Apparently something I need to work on- there are at least five partial posts sitting in reserve, probably never to see the "publish" button, and now I've started a sixth. There are so many things that I want to get done, but it seems more and more lately that I run out of time or energy or both before I get anywhere close to accomplishing my growing list of to do's.
I fell into a happy accident over the weekend, however- on a rushed trip through our favorite used bookstore I stumbled across a copy of The Enormous Egg... It was a nice sized paperback copy, and as soon as I realized what it was and that it was in good condition I didn't let it out of my sight until the nice lady at the counter slipped it into the bag with a handful of other children's books and cheerfully rang up our five dollar purchase.
It's a dangerous thing to get your hopes up about your offspring loving something from your childhood, especially if there's a great deal of sentimental value attached to it. I had a pang the other day when the Small turned down a fabulous vintage metal lunchbox with the original Sesame Street gang on it in favor of a plain purple cloth bag... Stupid, really, but I had gotten myself geared up on the idea that a metal lunchbox would be sturdier and longer lasting than the new bags that are all the rage now, and how could anyone say no to Bert and Ernie? She was very polite about it when I showed her the options available, but my shoulders sagged a bit as she gently told me "no thank you, Mommy". I'm truly a lover of classic and vintage, and I had visions of the aisles of pink and purple plastic Disney Princess and Tinkerbell garbage they sell at all the big box stores and realized that I may have to resign myself to the idea that Small prefers that style and I'll just have to deal with it.
With that thought in mind, I was somewhat hesitant about starting The Enormous Egg as a bedtime story.
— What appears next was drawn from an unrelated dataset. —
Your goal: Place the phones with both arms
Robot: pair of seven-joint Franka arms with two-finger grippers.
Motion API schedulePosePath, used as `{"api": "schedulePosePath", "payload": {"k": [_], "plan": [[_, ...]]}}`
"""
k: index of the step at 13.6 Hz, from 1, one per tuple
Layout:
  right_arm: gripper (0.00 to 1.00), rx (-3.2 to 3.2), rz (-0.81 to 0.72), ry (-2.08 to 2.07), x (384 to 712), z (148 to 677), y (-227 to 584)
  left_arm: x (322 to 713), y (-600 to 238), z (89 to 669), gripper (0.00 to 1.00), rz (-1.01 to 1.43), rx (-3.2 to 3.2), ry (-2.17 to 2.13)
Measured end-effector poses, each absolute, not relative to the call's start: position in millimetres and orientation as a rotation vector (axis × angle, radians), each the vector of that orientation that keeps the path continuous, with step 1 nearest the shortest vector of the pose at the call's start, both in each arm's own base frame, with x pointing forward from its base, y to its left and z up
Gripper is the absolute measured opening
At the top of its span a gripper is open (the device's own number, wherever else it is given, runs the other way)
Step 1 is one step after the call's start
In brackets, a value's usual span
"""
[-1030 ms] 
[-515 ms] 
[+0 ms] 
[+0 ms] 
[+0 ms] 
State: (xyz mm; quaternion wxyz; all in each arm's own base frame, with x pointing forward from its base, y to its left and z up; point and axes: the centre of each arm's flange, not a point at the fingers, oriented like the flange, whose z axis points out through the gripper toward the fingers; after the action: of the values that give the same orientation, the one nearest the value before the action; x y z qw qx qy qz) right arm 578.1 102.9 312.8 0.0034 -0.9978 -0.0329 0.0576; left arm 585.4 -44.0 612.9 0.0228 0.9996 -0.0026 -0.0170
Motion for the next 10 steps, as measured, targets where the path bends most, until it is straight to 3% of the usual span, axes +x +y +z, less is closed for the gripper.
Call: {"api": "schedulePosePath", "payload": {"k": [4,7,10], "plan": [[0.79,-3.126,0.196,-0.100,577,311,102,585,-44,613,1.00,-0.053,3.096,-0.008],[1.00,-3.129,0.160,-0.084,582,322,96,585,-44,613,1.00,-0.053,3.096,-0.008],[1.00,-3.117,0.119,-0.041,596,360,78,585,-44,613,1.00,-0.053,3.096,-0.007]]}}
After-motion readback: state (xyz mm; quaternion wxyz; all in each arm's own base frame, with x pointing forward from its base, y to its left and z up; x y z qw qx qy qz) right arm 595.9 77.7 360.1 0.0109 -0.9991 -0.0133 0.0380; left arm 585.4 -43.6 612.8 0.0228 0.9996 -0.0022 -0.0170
I had first heard the book in second grade when our teacher read it aloud to us, chapter by chapter over the course of a few weeks, and I loved it. I hadn't read it since, but to this day the plot is irrevocably etched in my memory. I had begun reading chapter books in first grade, so I didn't think it was outside Small's attention span, but I was prepared to get another polite "no, thank you" in favor of the latest Disney princess trash borrowed from the local library and geared myself up for another mild disappointment.
After tonight's two chapter marathon (with a scratchy voice and sore throat from the lingering virus I picked up last week), the munchkin practically BEGGED me to continue on to the next chapter, since the egg hadn't hatched yet. When I begged off, pleading fatigue and promising to continue tomorrow night, she asked if we could have just one chapter in the morning, instead of having to wait ALL DAY.
This- sitting in the rocker while Small listens intently and carefully pores over the occasional black and white illustration- is exactly what I'd hoped for when I found out she was on her way. If I was going to have to pick one tradition to keep, JUST ONE, it would be nightly story time. There's a timelessness in reading aloud (particularly a classic story), and for a moment we're part of this unending chain of mothers and daughters who have all participated in the bedtime story ritual- the low murmur of voices and the rustle of turning pages, capturing and enticing the imagination while at the same time easing from the business of the day to the stuff of dreams. Such a simple thing, and possibly the most meaningful and important thing I've accomplished in many weeks.